§ Exercise objective
Search the lines of the records for the word "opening", and copy every line that has it.

§ Record extracts
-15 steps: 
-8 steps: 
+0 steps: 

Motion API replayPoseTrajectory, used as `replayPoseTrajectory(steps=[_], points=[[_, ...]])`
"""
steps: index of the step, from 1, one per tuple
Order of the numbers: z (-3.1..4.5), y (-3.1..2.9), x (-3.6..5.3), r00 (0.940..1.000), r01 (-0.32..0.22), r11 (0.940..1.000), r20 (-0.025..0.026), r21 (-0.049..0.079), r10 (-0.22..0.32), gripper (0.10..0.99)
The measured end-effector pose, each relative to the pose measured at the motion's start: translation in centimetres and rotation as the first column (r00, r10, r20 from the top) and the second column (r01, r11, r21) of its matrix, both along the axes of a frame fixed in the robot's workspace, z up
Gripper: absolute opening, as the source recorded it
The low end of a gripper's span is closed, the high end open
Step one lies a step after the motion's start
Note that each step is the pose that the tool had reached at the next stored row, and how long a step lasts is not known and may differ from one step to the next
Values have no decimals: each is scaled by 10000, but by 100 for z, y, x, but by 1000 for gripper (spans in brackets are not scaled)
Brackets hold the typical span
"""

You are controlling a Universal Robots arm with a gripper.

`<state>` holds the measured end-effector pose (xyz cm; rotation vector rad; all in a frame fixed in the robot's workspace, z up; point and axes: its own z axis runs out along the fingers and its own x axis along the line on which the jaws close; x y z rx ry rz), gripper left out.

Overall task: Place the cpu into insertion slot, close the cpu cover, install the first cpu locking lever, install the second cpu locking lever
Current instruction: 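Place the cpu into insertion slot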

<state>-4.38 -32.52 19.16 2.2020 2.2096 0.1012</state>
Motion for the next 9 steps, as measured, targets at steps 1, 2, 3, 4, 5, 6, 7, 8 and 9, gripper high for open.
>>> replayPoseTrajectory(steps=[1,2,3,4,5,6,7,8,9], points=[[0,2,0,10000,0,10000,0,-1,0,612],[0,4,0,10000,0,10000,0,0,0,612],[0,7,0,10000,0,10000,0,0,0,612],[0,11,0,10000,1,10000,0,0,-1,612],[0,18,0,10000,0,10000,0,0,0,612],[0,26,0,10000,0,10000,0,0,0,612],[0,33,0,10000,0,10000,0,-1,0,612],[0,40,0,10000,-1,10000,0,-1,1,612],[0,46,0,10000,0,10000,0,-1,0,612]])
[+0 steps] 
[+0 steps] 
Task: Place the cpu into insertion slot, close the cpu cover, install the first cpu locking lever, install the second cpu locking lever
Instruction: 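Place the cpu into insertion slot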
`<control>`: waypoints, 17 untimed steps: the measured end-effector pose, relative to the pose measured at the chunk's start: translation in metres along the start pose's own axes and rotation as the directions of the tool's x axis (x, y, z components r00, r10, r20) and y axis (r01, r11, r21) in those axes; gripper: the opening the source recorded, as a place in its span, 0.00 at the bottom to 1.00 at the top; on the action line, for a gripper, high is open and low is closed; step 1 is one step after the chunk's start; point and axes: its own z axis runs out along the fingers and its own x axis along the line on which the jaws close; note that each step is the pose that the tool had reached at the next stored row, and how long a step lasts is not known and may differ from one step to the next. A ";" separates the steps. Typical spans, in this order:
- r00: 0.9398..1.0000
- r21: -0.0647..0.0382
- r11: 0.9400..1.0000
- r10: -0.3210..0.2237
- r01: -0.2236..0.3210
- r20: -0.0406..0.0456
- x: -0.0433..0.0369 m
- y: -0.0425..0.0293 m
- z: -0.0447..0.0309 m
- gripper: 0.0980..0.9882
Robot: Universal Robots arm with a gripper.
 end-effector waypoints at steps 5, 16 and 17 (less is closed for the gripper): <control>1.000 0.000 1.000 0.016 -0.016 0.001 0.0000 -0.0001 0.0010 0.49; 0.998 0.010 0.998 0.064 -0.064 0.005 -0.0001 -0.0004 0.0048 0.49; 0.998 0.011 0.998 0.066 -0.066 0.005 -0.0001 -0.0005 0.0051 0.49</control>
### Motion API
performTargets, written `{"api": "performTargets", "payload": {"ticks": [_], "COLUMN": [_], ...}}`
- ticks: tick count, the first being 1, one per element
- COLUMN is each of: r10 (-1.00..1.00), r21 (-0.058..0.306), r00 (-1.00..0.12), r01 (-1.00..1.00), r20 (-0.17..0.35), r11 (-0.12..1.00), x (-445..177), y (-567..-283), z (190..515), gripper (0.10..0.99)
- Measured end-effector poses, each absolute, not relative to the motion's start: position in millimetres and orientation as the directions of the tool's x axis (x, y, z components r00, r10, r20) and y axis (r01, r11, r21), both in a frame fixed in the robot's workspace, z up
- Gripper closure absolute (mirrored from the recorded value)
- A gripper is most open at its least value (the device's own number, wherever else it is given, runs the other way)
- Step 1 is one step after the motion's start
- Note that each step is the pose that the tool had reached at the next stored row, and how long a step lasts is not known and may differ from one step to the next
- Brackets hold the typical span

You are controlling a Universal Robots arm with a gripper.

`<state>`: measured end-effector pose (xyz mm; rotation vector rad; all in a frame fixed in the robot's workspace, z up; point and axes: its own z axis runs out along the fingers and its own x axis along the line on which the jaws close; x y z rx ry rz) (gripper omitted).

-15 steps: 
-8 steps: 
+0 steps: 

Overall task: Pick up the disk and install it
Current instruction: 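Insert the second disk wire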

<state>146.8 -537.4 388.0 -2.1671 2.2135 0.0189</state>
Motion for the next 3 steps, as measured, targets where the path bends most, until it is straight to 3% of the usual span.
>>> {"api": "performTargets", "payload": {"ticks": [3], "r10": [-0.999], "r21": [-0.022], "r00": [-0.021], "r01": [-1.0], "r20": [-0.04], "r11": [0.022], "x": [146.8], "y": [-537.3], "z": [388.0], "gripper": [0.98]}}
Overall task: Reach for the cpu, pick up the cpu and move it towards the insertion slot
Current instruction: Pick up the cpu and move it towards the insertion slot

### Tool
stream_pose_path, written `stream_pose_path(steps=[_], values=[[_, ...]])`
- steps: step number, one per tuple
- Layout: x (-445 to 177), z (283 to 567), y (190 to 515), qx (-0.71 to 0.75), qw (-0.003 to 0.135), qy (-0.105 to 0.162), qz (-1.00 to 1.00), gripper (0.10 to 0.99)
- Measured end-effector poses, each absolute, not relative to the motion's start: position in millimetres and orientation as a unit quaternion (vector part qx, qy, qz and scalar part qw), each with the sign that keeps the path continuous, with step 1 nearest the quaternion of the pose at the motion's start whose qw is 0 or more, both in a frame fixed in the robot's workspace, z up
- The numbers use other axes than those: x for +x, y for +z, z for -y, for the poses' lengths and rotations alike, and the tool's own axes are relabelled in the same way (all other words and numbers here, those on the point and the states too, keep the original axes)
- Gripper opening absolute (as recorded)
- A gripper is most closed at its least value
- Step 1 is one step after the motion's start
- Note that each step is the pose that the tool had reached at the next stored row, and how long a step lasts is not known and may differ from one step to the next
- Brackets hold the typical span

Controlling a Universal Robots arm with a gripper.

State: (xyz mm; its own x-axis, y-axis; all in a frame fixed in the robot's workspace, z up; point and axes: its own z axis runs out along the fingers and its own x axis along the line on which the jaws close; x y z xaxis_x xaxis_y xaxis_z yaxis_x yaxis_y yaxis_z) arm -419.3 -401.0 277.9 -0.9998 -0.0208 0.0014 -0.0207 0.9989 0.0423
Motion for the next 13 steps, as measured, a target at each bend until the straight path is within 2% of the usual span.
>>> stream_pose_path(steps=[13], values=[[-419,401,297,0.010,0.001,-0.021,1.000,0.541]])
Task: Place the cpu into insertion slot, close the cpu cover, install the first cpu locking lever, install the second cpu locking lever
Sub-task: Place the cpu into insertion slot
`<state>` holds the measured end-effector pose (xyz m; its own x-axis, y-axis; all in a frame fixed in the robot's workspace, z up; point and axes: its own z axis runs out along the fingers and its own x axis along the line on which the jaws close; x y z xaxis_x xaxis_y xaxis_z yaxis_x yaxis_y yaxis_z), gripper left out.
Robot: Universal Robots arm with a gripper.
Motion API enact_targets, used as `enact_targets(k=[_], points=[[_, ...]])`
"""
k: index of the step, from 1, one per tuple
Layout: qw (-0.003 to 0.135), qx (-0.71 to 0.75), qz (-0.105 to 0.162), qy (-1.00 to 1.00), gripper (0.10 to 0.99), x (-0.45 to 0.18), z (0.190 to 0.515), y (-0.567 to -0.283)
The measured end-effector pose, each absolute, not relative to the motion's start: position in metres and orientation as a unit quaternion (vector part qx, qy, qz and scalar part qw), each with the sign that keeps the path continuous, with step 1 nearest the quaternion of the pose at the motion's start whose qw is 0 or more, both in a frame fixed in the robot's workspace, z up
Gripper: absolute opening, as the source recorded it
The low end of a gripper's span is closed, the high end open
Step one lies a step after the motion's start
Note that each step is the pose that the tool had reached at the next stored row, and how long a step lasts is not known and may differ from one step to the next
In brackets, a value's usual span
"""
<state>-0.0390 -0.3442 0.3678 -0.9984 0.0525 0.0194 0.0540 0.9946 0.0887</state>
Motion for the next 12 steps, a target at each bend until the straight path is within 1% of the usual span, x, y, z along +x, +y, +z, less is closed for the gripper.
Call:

§ Finished exercise
Gripper: absolute opening, as the source recorded it
`<control>`: waypoints, 17 untimed steps: the measured end-effector pose, relative to the pose measured at the chunk's start: translation in metres along the start pose's own axes and rotation as the directions of the tool's x axis (x, y, z components r00, r10, r20) and y axis (r01, r11, r21) in those axes; gripper: the opening the source recorded, as a place in its span, 0.00 at the bottom to 1.00 at the top; on the action line, for a gripper, high is open and low is closed; step 1 is one step after the chunk's start; point and axes: its own z axis runs out along the fingers and its own x axis along the line on which the jaws close; note that each step is the pose that the tool had reached at the next stored row, and how long a step lasts is not known and may differ from one step to the next. A ";" separates the steps. Typical spans, in this order:
- Gripper opening absolute (as recorded)
Gripper: absolute opening, as the source recorded it

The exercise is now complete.